Petrigno La lingua del santo
2024 - Vina Records
Le prime due tracce Il mare e Nella folla preparano i piatti di portata, conditi da arrangiamenti che ci immergono in uno strano mix acido tra il Robert Fripp degli anni ruggenti e l’urgenza di suoni ruvidi di certo “garage rock americano”. Da subito colpisce quell’anima blues che emerge, in alcuni casi, prendendo il sopravvento, come ad esempio in Fermati.

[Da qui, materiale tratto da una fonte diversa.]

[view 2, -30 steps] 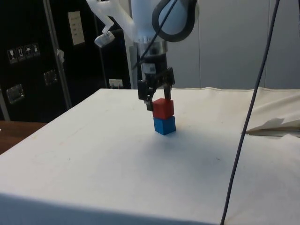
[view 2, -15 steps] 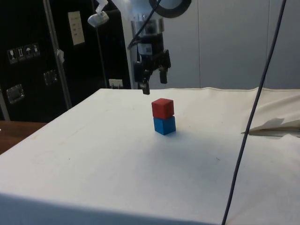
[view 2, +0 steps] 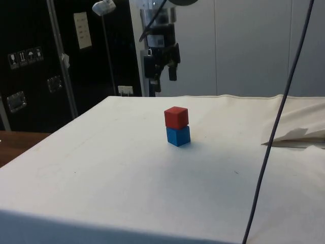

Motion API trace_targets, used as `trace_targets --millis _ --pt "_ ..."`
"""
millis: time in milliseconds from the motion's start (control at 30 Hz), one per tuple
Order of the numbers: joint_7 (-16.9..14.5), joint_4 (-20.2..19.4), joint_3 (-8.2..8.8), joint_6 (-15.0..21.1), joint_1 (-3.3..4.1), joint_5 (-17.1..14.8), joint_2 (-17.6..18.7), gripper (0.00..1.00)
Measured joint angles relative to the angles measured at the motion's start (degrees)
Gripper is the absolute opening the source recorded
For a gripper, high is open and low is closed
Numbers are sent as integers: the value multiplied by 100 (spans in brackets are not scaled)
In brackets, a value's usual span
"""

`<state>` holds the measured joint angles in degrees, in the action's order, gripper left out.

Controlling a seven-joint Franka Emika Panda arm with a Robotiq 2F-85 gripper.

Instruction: Stack the two cubes.

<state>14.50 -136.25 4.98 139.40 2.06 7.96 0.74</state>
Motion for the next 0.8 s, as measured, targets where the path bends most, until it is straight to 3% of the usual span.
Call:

L’autore sembra voler disturbare chi ascolta, spiazzarlo; e ci riesce quasi sempre. D’altra parte lui si descrive inesatto, e questa sua definizione (che, premetto, a me piace molto) rende perfettamente la cifra che permea questo lavoro. Ci sono talmente tanti spunti, sia nelle sonorità sia nei testi, da provocare (a tratti) un senso di leggera vertigine. Attenzione però che questo non è un limite, ma casomai un valore aggiunto. Un'atmosfera complessa e oscura, che racconta una storia di disagio, ma anche (e soprattutto) di redenzione.

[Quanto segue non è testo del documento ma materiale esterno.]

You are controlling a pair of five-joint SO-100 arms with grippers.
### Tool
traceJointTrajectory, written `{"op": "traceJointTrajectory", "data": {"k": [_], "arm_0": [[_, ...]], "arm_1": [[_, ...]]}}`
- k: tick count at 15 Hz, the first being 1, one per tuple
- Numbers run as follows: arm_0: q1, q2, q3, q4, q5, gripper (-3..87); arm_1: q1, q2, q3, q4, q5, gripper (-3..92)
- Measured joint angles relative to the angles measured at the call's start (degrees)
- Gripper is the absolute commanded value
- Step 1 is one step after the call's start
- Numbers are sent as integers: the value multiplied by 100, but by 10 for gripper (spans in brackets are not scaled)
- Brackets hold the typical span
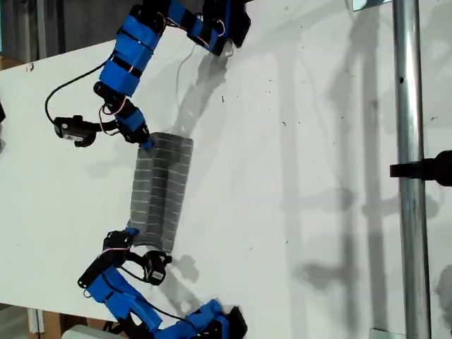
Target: Grasp corners of a towel and fold twice.
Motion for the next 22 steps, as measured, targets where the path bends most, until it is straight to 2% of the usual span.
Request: {"op": "traceJointTrajectory", "data": {"k": [3,5,6,7,8,9,11,13,15,18,22], "arm_0": [[255,-264,527,35,-431,-29],[272,-589,615,79,-642,-21],[272,-694,633,123,-712,108],[281,-712,633,202,-800,252],[281,-694,633,352,-932,294],[264,-615,677,563,-993,355],[264,299,782,1107,-1195,339],[308,1547,1046,1468,-1362,294],[404,2804,1854,1415,-1626,262],[993,4562,3208,940,-1828,240],[1802,5704,4192,888,-2373,231]], "arm_1": [[-668,-448,527,-501,545,-4],[-721,-940,554,-765,712,-4],[-694,-1125,554,-853,756,-4],[-686,-1257,554,-870,791,73],[-694,-1292,554,-817,870,224],[-677,-1292,554,-659,984,305],[-598,-976,554,79,1116,337],[-360,202,844,642,1327,387],[79,1204,1986,545,1696,411],[352,1696,3806,-519,2312,434],[281,466,3902,-2276,2979,431]]}}
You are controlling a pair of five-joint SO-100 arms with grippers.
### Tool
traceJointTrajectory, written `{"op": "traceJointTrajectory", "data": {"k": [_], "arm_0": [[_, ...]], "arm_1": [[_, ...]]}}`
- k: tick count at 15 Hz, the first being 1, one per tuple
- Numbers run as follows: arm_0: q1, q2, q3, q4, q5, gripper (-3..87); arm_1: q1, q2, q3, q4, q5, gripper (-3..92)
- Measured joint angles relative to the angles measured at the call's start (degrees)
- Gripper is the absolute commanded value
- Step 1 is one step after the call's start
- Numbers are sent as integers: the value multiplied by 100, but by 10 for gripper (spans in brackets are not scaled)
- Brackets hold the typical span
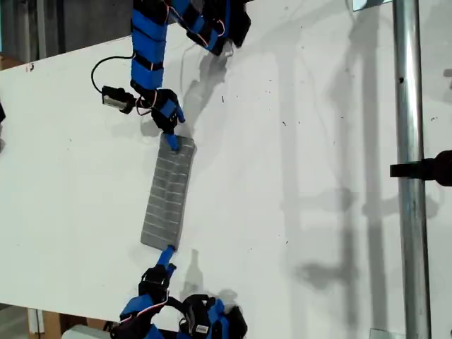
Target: Grasp corners of a towel and fold twice.
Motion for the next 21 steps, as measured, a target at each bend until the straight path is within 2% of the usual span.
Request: {"op": "traceJointTrajectory", "data": {"k": [2,3,4,5,7,8,11,14,15,16,17,19,21], "arm_0": [[97,431,220,35,-185,228],[132,589,281,88,-237,226],[158,694,334,105,-272,225],[193,747,343,114,-308,223],[272,782,343,149,-352,222],[299,844,360,149,-369,220],[325,1081,483,167,-369,218],[404,1107,563,158,-369,217],[448,1107,598,158,-369,216],[475,1116,633,158,-369,215],[492,1116,650,149,-369,214],[545,1187,650,123,-378,212],[598,1327,756,123,-475,211]], "arm_1": [[-114,-773,-747,-185,105,412],[-193,-1195,-1248,-211,132,297],[-290,-1529,-1687,-352,132,48],[-343,-1819,-1960,-721,237,-4],[-352,-2136,-2461,-721,325,-4],[-308,-2162,-2654,-193,123,-4],[-88,-1336,-2689,2672,-817,-4],[-325,316,-2347,5361,-809,-4],[-510,483,-2347,6064,-650,-4],[-729,624,-2347,6223,-589,-4],[-1011,861,-2347,5695,-527,-4],[-1389,765,-2531,3700,-510,-4],[-1415,0,-2953,2487,-457,-4]]}}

Arriva la folgorazione e la sintesi di quello che attendevo: Ho perso, che è tra i brani che mi hanno colpito maggiormente, forse perché mi ci ritrovo istintivamente, o forse semplicemente perché c’è la somma della rabbia; rabbia che si trasforma in scarica elettrica: uno schizzo di vernice su una scalinata di marmo bianco.
Chiude il disco Tu lo sai, sciogliendo finalmente i nodi e regalandoci una briciola intima, intensa e delicata.
Comunque, per la cronaca, parliamo di un bravo autore polistrumentista, che con questo esordio ci richiama a considerare la formula “canzone” come una forma d’arte alta e (ancora una volta) in grado di non essere banale.